The Hong Kong–Zhuhai–Macao (HZM) Bridge is located at the Pearl River estuary and has a total length of 55 km. The HZM Bridge’s main navigational crossing is by way of two 100 000 m² artificial islands and a 6.7 km long undersea tunnel, which are the link’s most critical parts. The tunnel sits on a soft layer foundation with a thickness greater than 30 m. To reserve navigational clearance for 300 000 deadweight tonnage (DWT) oil tankers in the future, the buried depth of the tunnel is up to 22 m. The project is exposed to the Lingding Channel, where typhoons, severe convection, and monsoons occur frequently. In addition, the project is in close proximity to the Chinese white dolphin core protection area, and 4000 vessels cross the project work site per day. These factors present great challenges in environmental protection and work safety. The HZM Island and Tunnel Project has been built under a design-build contract; the work scope covers the geological survey, design, research, facilities development, and construction. Along with the work, the project completed more than 240 specific subject studies and received 540 patents. After six and a half years of construction, the successful installation of the closure joint on 2 May 2017 marked the complete connection of the tunnel.
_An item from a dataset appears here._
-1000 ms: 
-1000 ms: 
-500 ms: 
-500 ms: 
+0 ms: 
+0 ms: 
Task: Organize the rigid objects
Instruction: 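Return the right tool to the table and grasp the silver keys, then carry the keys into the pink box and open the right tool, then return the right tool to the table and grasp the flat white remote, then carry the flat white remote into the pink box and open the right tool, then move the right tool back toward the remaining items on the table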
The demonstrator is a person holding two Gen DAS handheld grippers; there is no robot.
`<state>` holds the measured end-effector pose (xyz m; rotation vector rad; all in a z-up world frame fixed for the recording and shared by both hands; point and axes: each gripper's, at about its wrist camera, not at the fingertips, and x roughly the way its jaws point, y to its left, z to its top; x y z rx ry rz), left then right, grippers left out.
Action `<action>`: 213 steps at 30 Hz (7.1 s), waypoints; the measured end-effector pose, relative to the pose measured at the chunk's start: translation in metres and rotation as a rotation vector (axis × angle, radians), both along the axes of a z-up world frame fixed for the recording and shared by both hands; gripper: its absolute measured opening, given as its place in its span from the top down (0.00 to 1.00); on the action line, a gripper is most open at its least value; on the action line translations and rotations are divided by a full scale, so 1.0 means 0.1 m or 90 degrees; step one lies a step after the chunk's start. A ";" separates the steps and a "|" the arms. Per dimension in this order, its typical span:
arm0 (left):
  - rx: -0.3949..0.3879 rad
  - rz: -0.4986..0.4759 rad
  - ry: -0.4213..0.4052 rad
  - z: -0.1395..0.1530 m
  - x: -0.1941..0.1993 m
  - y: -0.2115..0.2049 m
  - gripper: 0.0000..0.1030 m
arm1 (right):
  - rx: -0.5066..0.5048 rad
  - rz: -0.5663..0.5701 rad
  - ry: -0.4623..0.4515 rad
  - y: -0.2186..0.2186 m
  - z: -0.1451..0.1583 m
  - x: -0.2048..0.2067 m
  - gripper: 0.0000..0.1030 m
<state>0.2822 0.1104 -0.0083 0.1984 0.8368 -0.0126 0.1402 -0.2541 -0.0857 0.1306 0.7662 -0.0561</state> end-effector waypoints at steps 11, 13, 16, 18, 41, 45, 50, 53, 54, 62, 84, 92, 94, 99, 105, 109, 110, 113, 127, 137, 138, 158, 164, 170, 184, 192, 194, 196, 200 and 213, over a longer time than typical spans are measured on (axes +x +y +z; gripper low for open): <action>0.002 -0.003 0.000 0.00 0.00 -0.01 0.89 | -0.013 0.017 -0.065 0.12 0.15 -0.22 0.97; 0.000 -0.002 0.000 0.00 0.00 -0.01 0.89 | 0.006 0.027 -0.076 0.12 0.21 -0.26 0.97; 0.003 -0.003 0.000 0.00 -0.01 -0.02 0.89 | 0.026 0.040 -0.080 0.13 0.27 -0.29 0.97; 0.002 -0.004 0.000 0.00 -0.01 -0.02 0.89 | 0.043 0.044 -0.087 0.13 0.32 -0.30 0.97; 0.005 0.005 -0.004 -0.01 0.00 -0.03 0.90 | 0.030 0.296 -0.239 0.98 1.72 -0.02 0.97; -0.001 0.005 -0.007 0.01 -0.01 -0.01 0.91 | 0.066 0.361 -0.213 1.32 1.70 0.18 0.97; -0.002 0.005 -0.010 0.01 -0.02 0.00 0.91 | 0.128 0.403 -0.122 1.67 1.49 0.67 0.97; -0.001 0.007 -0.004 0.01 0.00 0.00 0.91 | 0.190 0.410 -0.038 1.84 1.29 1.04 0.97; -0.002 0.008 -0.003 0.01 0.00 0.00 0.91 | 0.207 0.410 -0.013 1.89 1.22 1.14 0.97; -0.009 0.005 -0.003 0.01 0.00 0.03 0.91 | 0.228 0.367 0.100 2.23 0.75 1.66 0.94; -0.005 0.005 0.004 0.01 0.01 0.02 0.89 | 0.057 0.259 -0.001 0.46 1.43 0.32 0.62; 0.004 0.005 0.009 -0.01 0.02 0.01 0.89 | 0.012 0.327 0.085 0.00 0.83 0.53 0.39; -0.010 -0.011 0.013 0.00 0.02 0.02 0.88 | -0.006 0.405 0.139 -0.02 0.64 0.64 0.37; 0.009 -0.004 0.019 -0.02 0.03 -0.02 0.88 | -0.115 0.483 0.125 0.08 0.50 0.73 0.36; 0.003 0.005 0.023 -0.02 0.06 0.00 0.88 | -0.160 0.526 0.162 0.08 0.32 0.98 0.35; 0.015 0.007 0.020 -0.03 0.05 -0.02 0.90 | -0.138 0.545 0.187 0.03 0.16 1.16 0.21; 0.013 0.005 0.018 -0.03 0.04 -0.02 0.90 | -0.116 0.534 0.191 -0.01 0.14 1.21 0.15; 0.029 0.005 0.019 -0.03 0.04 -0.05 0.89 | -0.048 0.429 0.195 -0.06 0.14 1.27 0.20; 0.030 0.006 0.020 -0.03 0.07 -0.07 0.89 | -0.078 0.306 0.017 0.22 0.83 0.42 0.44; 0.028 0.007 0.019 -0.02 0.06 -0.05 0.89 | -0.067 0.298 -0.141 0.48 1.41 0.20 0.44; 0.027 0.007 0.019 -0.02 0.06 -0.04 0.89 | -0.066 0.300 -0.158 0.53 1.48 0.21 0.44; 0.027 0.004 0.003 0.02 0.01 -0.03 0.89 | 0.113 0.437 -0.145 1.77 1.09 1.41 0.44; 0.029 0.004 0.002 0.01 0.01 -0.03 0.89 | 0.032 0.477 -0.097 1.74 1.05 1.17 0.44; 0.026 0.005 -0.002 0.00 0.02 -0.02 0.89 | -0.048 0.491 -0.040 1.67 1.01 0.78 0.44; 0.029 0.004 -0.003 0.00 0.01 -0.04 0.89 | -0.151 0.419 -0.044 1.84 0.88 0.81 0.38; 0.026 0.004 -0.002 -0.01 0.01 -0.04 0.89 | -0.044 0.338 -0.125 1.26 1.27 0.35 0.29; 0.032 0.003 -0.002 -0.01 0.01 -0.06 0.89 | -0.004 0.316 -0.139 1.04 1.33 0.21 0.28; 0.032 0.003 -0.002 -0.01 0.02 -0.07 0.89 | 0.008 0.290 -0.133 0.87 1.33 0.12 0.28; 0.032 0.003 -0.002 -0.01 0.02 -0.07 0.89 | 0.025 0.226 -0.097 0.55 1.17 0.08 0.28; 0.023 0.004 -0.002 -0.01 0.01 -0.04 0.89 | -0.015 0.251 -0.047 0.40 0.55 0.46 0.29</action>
To maintain the schedule, deep-insertion and large-diameter steel cylinder techniques were developed in order to build the artificial islands rapidly. Each cylinder has a diameter of 22 m, a maximum height of 50.5 m, and a weight of nearly 500 t; they were manufactured in Shanghai, and transported to the construction site by 70 000–90 000 DWT offshore sailing vessels. A total of 120 cylinders were used to form the two artificial islands. To ensure the stability of the cylinders, it was necessary to drive them into the deep ground in one piece; to realize this technology, a corresponding design methodology was developed, a drivability analysis was performed, and the challenge of a synchronized vibration system involving eight hammers was conquered. To realize the large ratio surcharge and preloading, an integrated type of circular steel cell was innovated, which works with the steel cylinder to form a water-sealing island wall structure. Soil improvement and consolidation were then completed in only 100 days. This solution reduced the marine dredging volume by 3 x 10⁶ m³  and  eliminated the need to construct a diaphragm wall more than 1000 m long or create a pile foundation of buildings on the artificial islands. It took only seven months to form the two artificial islands; in fact, the schedule turned out to be two years in advance of the original plan.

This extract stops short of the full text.